- [Exercise aim] A single stretch of the material below is to be transcribed exactly, starting at the line with "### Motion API" and ending after the line with "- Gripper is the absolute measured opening".
[Opening Collected data section]
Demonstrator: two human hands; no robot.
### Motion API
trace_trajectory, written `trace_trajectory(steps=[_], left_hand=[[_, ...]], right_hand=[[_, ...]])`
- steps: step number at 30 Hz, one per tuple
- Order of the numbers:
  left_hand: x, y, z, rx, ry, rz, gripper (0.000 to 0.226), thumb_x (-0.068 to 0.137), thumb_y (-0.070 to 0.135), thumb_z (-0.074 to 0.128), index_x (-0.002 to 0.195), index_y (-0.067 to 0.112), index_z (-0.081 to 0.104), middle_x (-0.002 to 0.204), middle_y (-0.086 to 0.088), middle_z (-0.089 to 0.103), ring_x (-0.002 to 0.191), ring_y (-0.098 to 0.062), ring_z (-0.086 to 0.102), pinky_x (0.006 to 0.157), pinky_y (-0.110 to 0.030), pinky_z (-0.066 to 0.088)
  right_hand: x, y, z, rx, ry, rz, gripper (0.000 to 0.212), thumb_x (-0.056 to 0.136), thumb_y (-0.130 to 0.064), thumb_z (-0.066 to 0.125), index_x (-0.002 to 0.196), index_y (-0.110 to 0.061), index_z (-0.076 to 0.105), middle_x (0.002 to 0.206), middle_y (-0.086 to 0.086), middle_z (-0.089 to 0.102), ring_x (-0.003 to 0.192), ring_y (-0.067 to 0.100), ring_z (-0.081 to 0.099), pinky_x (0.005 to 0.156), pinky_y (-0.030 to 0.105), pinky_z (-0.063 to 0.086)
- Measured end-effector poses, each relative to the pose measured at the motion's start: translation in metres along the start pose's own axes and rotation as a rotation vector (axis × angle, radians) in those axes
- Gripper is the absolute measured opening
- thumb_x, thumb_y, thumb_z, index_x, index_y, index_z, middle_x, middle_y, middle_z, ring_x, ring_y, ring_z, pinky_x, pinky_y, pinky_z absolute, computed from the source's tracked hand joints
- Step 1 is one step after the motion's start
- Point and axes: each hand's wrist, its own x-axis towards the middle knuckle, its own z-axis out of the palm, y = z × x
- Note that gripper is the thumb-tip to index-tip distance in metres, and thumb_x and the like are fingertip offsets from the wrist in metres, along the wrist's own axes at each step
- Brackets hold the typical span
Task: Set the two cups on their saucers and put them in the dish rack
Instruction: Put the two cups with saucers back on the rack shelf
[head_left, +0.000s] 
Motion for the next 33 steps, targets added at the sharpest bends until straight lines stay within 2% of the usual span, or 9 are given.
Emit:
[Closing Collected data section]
- [Solution to this problem]
### Motion API
trace_trajectory, written `trace_trajectory(steps=[_], left_hand=[[_, ...]], right_hand=[[_, ...]])`
- steps: step number at 30 Hz, one per tuple
- Order of the numbers:
  left_hand: x, y, z, rx, ry, rz, gripper (0.000 to 0.226), thumb_x (-0.068 to 0.137), thumb_y (-0.070 to 0.135), thumb_z (-0.074 to 0.128), index_x (-0.002 to 0.195), index_y (-0.067 to 0.112), index_z (-0.081 to 0.104), middle_x (-0.002 to 0.204), middle_y (-0.086 to 0.088), middle_z (-0.089 to 0.103), ring_x (-0.002 to 0.191), ring_y (-0.098 to 0.062), ring_z (-0.086 to 0.102), pinky_x (0.006 to 0.157), pinky_y (-0.110 to 0.030), pinky_z (-0.066 to 0.088)
  right_hand: x, y, z, rx, ry, rz, gripper (0.000 to 0.212), thumb_x (-0.056 to 0.136), thumb_y (-0.130 to 0.064), thumb_z (-0.066 to 0.125), index_x (-0.002 to 0.196), index_y (-0.110 to 0.061), index_z (-0.076 to 0.105), middle_x (0.002 to 0.206), middle_y (-0.086 to 0.086), middle_z (-0.089 to 0.102), ring_x (-0.003 to 0.192), ring_y (-0.067 to 0.100), ring_z (-0.081 to 0.099), pinky_x (0.005 to 0.156), pinky_y (-0.030 to 0.105), pinky_z (-0.063 to 0.086)
- Measured end-effector poses, each relative to the pose measured at the motion's start: translation in metres along the start pose's own axes and rotation as a rotation vector (axis × angle, radians) in those axes
- Gripper is the absolute measured opening

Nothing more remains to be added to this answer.